One of the things that becomes obvious when tackling Scalability is that calculating certain things on the fly takes too long to be practical. Another obvious thing is that the logic that deals with data needs to be executed somewhere close to the data.
By structuring the data in such a way that we can hold on to the results of the calculation we can take advantage of the cloud processing capabilities we have on the backend. We end up with copies of many things, but by partitioning the data into Aggregates we are free to modify any bits w/o any locking issues. It also opens the doors to further distribution – if you have your own copy, it doesn’t matter where you work on it. The interested parties, such as UI, will eventually become consistent all along returning a cached copy of data.

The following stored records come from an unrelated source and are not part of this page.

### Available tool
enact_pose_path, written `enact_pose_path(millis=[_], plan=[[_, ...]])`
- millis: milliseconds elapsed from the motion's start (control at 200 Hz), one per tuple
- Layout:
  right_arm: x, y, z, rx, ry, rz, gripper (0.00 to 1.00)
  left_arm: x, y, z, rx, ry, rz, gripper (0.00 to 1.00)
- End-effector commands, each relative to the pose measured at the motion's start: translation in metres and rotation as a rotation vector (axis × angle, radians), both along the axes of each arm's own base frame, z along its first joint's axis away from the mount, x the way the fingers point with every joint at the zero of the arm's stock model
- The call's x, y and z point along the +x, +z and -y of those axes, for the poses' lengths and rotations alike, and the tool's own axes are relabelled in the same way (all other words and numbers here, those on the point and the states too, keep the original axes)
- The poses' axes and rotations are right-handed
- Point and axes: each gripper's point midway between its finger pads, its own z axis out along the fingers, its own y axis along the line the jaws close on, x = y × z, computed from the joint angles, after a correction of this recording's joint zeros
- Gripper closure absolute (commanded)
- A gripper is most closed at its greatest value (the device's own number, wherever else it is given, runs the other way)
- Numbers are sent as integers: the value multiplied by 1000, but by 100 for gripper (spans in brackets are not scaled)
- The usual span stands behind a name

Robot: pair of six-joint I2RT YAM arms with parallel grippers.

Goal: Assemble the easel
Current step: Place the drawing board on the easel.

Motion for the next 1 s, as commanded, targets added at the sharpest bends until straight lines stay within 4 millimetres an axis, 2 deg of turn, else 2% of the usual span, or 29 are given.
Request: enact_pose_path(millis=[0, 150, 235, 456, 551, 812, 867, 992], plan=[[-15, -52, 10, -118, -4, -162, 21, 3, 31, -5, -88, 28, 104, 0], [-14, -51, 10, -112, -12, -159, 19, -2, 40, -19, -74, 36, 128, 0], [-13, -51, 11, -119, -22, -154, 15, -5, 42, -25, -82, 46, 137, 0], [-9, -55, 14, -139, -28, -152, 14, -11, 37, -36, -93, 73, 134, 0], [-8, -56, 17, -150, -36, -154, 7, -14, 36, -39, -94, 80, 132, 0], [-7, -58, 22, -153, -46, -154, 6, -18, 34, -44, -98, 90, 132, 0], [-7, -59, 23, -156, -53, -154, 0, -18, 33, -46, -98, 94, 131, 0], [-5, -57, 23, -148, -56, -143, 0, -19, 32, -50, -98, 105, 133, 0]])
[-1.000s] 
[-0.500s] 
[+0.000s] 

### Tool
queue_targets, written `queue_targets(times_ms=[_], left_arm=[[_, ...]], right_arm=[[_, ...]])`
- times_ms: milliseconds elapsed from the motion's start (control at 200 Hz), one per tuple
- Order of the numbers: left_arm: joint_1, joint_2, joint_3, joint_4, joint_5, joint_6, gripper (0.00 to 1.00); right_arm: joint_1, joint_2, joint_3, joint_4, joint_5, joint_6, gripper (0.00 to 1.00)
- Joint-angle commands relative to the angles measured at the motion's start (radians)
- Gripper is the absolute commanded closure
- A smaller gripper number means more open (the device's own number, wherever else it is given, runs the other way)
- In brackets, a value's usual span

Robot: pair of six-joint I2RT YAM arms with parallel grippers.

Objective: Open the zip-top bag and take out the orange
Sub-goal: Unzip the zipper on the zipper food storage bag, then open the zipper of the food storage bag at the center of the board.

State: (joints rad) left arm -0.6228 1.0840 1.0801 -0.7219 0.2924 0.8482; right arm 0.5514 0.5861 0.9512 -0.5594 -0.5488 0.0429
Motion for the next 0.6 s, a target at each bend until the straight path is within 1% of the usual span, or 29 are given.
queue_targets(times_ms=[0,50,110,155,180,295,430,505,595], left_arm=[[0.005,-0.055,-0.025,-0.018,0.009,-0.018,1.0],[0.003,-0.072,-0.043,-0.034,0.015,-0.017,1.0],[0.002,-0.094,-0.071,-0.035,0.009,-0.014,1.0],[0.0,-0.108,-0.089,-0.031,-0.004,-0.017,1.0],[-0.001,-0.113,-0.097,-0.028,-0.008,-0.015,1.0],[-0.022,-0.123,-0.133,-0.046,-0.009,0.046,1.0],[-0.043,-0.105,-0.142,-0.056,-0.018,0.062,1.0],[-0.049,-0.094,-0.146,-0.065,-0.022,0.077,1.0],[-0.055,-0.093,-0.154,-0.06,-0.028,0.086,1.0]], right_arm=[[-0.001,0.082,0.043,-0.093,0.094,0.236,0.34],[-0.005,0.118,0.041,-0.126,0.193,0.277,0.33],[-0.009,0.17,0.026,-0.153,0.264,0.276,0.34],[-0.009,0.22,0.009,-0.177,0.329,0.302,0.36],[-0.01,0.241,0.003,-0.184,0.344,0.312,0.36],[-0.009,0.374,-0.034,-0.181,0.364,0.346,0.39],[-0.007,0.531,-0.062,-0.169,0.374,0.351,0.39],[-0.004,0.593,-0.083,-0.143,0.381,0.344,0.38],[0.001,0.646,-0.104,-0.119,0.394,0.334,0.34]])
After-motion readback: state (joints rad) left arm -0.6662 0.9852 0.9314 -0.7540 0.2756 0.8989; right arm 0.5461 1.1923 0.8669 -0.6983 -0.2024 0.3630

Introducing copies of data means we need to know when to update them. By communicating via messages that represent domain events taking place, we let our services work within their narrow scope with their own copy of the data. Once they modify their little part of the domain, all they have to do is notify the parties that depend on it with particulars of what was done.
Push notifications for UI
UI becomes just another publisher and subscriber of business events, triggering the changes and minimizing the reads. The delays between a change taking place and the UI reflecting it has to be kept an eye on, but by computer standards humans are slow. We read and write at glacial pace and while computers carry out all this eventing, processing and copying of the data, a human would barely make a click or two.
Taking a lot of data in and promising to get back with the results via asynchronous means is another thing made possible once you embrace fire-and-forget methods of communication. By looking at a batch, we can employ more intelligent strategies about resource acquisitions and aggregate the events, enabling all the parties involved to do their thing more efficiently.
Putting it all together we can take our scale-out efforts pretty far: If a particular calculation is very demanding, we can put the service carrying it out on a separate machine and it’s not going to affect anything else. This is very powerful, but eventually we’ll hit a wall again – even within a narrow scope we’ll accumulate too much data. The data we have partitioned “vertically” will have to be partitioned “horizontally”. It’s a big challenge, but also the “holy grail” of scalability and we have some ideas as to the approach and maybe one day I’ll be able to tell about it as well.